Anyway... I've been wanting to start making bread again lately (especially after that pizza last month), so I set out with a recipe for Four-hour French baguettes. That's a measly four hours, including all the rising time.
Loaves proofing.
It was very simple to make. After mixing flour, salt, yeast, and water (seriously, that's ALL the ingredients... think about that next time you read the label on your bread from the store) together, kneading, and letting it rise for a bit, I shaped it into baguettes (above) and let them rise a little longer.
Bread baking.
During this last rise, I preheated the oven with a baking stone for the bread, and a pan of water on the rack underneath. The water is supposed to create steam which is supposed to help make your crust nice and, well, crusty. I don't feel like I did a great job with the first batch on the steam part.
Finished Baguettes
But they tasted amazing anyway. I ate a whole baguette in about 5 minutes. Granted, they were not that big, but I was hoping they'd last for at least a few days...
Yum!
But, as I mentioned earlier, I LOVE bread. So... I had to make a second batch the same day. I decided they didn't look as nice and golden as they do in the store, so to fix that problem I added a simple egg white wash before putting them in the oven, and then a second coat about halfway through the baking time.
Bread with Egg Wash
Now that looks like a bakery-worthy crust! (Though I clearly still need to work on the scoring.)
3 comments:
YUM! I'm so inspired by you two! I need to try this out!
This sounds great. I have been wanting to learn how to make baguettes forever, but have been nervous it would be too difficult. I think I feel ready to give it a try now though, based on this post! :)
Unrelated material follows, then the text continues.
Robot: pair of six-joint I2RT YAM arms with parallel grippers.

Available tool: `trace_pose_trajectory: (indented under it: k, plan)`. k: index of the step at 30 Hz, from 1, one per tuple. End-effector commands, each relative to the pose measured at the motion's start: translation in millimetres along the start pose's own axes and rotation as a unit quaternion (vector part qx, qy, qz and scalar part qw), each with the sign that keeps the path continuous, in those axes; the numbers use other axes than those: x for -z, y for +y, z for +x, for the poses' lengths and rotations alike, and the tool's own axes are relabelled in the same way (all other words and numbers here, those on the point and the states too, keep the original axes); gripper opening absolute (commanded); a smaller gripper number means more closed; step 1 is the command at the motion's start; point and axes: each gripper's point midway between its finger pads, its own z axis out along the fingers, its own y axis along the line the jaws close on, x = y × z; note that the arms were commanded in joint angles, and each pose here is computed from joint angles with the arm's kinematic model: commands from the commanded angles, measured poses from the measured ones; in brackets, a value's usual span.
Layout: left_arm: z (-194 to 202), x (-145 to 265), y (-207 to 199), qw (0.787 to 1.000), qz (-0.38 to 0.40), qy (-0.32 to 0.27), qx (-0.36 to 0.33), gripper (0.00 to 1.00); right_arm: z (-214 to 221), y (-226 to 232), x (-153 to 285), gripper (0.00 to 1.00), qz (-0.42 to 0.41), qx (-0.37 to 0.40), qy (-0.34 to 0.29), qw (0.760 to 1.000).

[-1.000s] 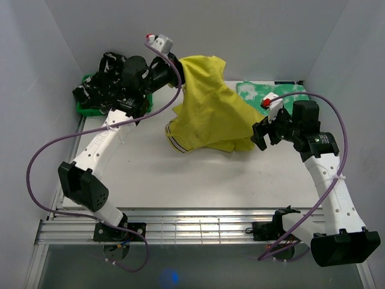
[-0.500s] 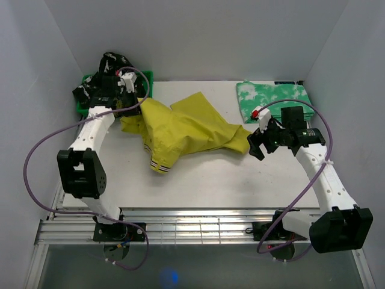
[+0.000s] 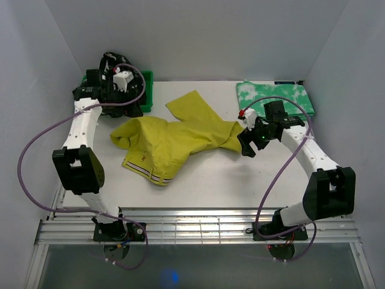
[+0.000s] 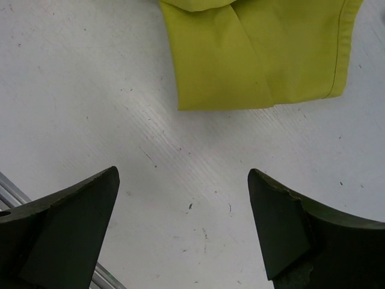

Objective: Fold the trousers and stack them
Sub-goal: Move the trousers to the center of the board, then flatten the trousers out

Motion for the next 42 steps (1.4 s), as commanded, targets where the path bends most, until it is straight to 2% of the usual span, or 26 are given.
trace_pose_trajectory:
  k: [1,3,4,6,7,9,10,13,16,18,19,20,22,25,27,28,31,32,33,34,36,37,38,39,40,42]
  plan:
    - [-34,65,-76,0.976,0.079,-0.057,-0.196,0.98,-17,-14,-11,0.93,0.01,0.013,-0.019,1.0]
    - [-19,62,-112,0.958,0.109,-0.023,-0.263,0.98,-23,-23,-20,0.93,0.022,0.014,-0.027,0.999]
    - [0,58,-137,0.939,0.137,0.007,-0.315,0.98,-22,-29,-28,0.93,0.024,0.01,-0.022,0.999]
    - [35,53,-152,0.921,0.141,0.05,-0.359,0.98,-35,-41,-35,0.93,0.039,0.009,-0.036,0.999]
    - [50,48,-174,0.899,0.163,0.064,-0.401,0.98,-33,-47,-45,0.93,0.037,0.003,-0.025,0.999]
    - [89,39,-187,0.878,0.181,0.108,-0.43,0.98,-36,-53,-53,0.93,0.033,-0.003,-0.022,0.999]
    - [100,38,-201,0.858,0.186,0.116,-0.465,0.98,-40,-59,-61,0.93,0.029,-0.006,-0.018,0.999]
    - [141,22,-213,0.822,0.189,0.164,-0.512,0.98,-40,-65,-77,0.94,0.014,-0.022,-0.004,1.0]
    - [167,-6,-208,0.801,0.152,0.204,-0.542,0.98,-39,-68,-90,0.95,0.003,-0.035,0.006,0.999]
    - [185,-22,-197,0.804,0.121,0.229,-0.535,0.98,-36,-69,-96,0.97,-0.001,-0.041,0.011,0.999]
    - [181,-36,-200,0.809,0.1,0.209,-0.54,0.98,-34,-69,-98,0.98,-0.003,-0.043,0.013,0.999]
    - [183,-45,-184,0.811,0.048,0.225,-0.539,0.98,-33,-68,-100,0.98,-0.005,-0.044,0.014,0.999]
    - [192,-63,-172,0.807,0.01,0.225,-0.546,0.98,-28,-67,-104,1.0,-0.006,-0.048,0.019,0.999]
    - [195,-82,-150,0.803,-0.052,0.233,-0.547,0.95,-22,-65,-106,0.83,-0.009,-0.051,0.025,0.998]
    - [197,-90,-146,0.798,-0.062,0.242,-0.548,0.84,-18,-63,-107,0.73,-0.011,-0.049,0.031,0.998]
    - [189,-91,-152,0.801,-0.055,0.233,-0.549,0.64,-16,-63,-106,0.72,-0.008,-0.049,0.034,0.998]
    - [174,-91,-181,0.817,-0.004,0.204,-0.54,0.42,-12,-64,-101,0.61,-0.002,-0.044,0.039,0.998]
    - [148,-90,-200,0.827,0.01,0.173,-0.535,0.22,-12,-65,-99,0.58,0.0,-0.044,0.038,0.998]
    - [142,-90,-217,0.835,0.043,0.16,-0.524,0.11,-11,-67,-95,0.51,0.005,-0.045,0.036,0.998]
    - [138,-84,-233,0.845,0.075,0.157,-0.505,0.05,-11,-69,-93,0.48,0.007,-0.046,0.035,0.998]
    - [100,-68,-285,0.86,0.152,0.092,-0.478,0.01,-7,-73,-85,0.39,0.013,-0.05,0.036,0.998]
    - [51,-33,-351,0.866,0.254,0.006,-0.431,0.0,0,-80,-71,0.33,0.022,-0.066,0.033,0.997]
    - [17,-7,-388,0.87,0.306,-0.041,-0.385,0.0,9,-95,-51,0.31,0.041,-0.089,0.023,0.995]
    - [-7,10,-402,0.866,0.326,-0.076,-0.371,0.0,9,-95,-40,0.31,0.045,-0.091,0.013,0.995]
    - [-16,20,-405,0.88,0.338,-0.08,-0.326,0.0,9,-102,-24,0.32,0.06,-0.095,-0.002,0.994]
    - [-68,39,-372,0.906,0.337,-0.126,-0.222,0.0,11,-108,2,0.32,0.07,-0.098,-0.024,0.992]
Man, I need to do a bread round two post I think, maybe with some step by step photos? I have learned so much since this batch! And my loaves are way prettier now. Anyhow, give that recipe a try, it's not really difficult. If you feel adventurous/healthy, sub whole wheat flour for half of the white flour. (I subbed it all once and it was VERY HEAVY.) I'm also planning on stirring in a bunch of nuts/seeds in an attempt to recreate the whole grain bread I buy at the store all the time.